--- COLLECTED DATA ---

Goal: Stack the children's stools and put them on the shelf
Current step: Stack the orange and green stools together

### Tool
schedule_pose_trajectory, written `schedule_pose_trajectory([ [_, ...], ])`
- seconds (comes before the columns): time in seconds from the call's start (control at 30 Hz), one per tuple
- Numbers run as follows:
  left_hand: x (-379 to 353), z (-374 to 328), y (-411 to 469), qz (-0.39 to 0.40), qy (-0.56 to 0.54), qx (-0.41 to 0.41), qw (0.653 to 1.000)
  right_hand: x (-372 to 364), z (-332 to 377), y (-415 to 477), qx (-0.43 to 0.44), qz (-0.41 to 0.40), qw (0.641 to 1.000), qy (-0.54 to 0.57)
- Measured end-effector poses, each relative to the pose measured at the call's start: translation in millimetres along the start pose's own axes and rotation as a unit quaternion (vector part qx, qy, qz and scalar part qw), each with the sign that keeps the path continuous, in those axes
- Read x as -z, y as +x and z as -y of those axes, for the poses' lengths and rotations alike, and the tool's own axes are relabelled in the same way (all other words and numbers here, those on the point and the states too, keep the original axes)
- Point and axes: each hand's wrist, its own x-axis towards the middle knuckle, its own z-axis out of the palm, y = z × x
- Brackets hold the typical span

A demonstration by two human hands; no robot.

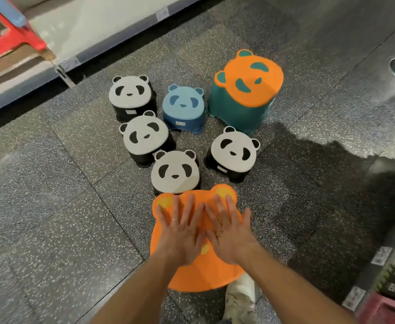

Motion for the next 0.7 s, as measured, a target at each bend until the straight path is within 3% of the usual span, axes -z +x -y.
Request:
schedule_pose_trajectory([
  [0.1, 33.7, -1.5, 6.6, 0.037, 0.018, -0.008, 0.999, 21.7, 2.8, -4.3, 0.014, -0.025, 0.999, -0.022],
  [0.33, 113.1, 23.7, 27.5, -0.046, -0.1, 0.088, 0.99, 104.9, -21.6, 29.4, 0.004, -0.116, 0.993, 0.014],
  [0.53, 159.1, 47.9, 56.7, -0.057, -0.1, 0.081, 0.99, 168.2, -35.9, 56.3, -0.03, -0.079, 0.996, -0.004],
  [0.7, 197.4, 49.7, 99.3, -0.103, -0.126, 0.086, 0.983, 210.5, -54.6, 86.9, -0.033, -0.11, 0.993, -0.007],
])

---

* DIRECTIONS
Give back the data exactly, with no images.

* TASK RESPONSE
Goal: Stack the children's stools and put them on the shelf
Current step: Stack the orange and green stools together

### Tool
schedule_pose_trajectory, written `schedule_pose_trajectory([ [_, ...], ])`
- seconds (comes before the columns): time in seconds from the call's start (control at 30 Hz), one per tuple
- Numbers run as follows:
  left_hand: x (-379 to 353), z (-374 to 328), y (-411 to 469), qz (-0.39 to 0.40), qy (-0.56 to 0.54), qx (-0.41 to 0.41), qw (0.653 to 1.000)
  right_hand: x (-372 to 364), z (-332 to 377), y (-415 to 477), qx (-0.43 to 0.44), qz (-0.41 to 0.40), qw (0.641 to 1.000), qy (-0.54 to 0.57)
- Measured end-effector poses, each relative to the pose measured at the call's start: translation in millimetres along the start pose's own axes and rotation as a unit quaternion (vector part qx, qy, qz and scalar part qw), each with the sign that keeps the path continuous, in those axes
- Read x as -z, y as +x and z as -y of those axes, for the poses' lengths and rotations alike, and the tool's own axes are relabelled in the same way (all other words and numbers here, those on the point and the states too, keep the original axes)
- Point and axes: each hand's wrist, its own x-axis towards the middle knuckle, its own z-axis out of the palm, y = z × x
- Brackets hold the typical span

A demonstration by two human hands; no robot.


Motion for the next 0.7 s, as measured, a target at each bend until the straight path is within 3% of the usual span, axes -z +x -y.
Request:
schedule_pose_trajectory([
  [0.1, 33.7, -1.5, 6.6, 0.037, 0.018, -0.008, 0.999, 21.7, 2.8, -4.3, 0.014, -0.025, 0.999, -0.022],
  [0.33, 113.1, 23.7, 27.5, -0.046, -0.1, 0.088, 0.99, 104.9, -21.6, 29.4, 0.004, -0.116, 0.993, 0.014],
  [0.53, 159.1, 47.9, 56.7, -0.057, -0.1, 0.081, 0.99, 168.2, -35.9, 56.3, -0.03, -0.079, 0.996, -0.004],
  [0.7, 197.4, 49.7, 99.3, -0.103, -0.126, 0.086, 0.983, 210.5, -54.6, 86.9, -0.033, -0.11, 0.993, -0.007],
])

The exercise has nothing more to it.